もう頭は真っ白で、何も考えられない。このまま快楽に溺れてしまいそうなぐらいに、このキスは気持ちよくて…………。


 「おーい二人とも、忘れ物でも取りに行ってるの?」


 だけど、パンっと頭の中が破裂したかのように紫の声が俺を正気に戻す。そうか、俺たちがいないことに気づいてここまで来てくれたのか。すぐに平然を取り繕わないと……バレちゃまずい、これは絶対バレたら……だめだから……。

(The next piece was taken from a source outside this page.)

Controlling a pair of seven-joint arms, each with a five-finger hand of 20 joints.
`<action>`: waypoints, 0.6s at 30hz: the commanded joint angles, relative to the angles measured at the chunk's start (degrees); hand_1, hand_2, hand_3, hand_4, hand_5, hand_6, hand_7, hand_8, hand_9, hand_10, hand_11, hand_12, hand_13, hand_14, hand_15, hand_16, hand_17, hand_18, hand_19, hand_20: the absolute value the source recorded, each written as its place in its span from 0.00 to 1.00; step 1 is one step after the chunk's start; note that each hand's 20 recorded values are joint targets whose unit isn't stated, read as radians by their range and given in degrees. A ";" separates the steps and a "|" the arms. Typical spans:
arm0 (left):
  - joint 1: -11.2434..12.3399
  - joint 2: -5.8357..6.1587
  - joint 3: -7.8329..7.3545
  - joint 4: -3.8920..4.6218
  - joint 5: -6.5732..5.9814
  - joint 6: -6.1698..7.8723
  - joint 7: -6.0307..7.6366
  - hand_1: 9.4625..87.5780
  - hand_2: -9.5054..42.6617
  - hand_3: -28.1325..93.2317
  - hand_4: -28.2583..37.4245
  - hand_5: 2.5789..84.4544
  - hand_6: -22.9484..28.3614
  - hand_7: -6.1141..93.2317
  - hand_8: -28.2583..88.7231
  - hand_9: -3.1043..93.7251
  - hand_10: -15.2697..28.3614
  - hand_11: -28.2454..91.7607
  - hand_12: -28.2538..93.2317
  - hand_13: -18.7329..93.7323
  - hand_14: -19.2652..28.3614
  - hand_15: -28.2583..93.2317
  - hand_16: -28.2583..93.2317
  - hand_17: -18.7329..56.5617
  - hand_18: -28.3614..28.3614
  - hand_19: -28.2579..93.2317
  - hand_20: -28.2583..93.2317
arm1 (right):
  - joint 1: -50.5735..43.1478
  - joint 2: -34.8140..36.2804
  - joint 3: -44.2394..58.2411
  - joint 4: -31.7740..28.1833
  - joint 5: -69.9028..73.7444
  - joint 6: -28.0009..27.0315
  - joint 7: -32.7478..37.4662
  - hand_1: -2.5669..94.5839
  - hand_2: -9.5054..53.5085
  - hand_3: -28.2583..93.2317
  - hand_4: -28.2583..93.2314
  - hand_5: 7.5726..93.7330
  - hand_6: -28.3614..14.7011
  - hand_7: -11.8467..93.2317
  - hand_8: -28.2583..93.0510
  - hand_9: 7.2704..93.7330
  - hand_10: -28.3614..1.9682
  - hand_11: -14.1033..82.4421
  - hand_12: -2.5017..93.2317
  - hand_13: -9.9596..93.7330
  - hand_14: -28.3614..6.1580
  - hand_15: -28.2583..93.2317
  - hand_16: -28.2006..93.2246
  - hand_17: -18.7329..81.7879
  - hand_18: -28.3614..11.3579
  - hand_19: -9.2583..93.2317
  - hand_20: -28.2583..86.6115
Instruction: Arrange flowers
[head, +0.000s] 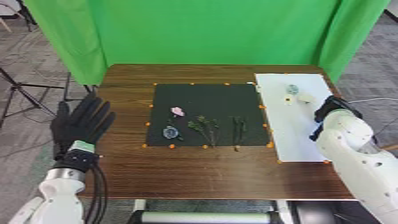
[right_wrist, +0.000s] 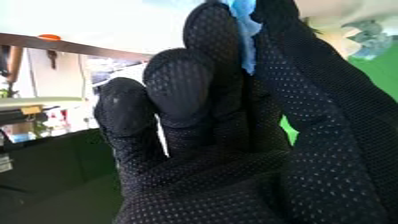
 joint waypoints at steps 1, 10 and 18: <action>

 「……私だけを……見ないとダメだよ……ヒロくん……ちゅっ」


 「!?」


 ユキはやめる直前、ニコッと天使のような……笑顔を向けてキスをして……俺は立てなくなってしまった。どういうこと……なんだよ。ユキは一体どう思ってそんなことを……。


 「おーいって……あれ、宏樹どうしたの?」


 「あ、あの……ヒロくん具合が悪くなっちゃったみたいで……ここで休んでもらってたの……」


 ユキは嘘をついた。どんな顔をして紫にそう言っていたのかは、廊下の床を見ていた俺にはわからないけど……きっと、普段と変わらない、おとなしい感じで言っていたんだろう。


 「そうなの? じゃあ保健室連れて行かないと」


 「え、えっと……私が連れて行くね。私一人でも……ヒロくん連れて行けるから」


 「え、でも一人じゃ大変だし……」


 「……大丈夫、だよ」


 「そ、そう? ……な、なら任せるね。宏樹、ちゃんと元気になってね、練習無理そうだったらあたしに連絡してね」


 そう言い残して、紫はこの場を後にした。どうしてこんな嘘をついたんだ、それに保健室に運ぶだなんて嘘までつく必要は……。


 「……ヒロくん」


 廊下に座る俺と同じ視線になるため、ユキも座って俺の顔を見る。そして……ニコッと笑って、ユキはこう言った。


 「これでもっと…………キス…………できるね」


 その言葉にも驚いた。だけど同時に……


 「…………うん」


 それに頷いた、自分にも驚いた。そして俺たちは…………5時間目の授業をサボって、ずっとここで…………


 「ちゅっ……んんっ…………んむっ……ヒロくん…………ちゅぅ、ちゅぅぅぅ……んんっ、んんんっ…………」


 5時間目が終わることを告げるチャイムが鳴るまで、キスをし続けた。